_Exercise_: Print the data once more, exactly as supplied.

### Data excerpt ###

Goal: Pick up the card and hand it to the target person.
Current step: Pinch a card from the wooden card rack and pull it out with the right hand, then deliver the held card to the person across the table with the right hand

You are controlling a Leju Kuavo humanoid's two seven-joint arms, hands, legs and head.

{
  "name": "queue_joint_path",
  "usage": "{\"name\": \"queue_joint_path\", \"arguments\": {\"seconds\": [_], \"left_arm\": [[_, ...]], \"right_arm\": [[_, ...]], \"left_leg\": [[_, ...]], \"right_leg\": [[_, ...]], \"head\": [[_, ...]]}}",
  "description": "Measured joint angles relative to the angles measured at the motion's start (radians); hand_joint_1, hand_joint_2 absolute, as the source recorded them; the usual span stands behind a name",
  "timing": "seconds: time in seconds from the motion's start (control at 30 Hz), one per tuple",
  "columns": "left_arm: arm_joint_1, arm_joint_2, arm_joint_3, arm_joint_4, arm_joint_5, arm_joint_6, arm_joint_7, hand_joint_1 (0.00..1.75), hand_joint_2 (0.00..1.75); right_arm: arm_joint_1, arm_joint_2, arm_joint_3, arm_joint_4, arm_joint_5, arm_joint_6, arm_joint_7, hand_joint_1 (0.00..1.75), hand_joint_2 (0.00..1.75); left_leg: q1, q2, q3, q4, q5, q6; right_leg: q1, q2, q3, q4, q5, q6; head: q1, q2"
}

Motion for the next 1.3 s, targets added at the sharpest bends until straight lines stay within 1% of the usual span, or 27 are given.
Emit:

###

_Reply_:
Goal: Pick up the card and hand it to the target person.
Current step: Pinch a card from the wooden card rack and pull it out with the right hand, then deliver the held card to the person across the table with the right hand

You are controlling a Leju Kuavo humanoid's two seven-joint arms, hands, legs and head.

{
  "name": "queue_joint_path",
  "usage": "{\"name\": \"queue_joint_path\", \"arguments\": {\"seconds\": [_], \"left_arm\": [[_, ...]], \"right_arm\": [[_, ...]], \"left_leg\": [[_, ...]], \"right_leg\": [[_, ...]], \"head\": [[_, ...]]}}",
  "description": "Measured joint angles relative to the angles measured at the motion's start (radians); hand_joint_1, hand_joint_2 absolute, as the source recorded them; the usual span stands behind a name",
  "timing": "seconds: time in seconds from the motion's start (control at 30 Hz), one per tuple",
  "columns": "left_arm: arm_joint_1, arm_joint_2, arm_joint_3, arm_joint_4, arm_joint_5, arm_joint_6, arm_joint_7, hand_joint_1 (0.00..1.75), hand_joint_2 (0.00..1.75); right_arm: arm_joint_1, arm_joint_2, arm_joint_3, arm_joint_4, arm_joint_5, arm_joint_6, arm_joint_7, hand_joint_1 (0.00..1.75), hand_joint_2 (0.00..1.75); left_leg: q1, q2, q3, q4, q5, q6; right_leg: q1, q2, q3, q4, q5, q6; head: q1, q2"
}

Motion for the next 1.3 s, targets added at the sharpest bends until straight lines stay within 1% of the usual span, or 27 are given.
Emit:

This exercise requires nothing more.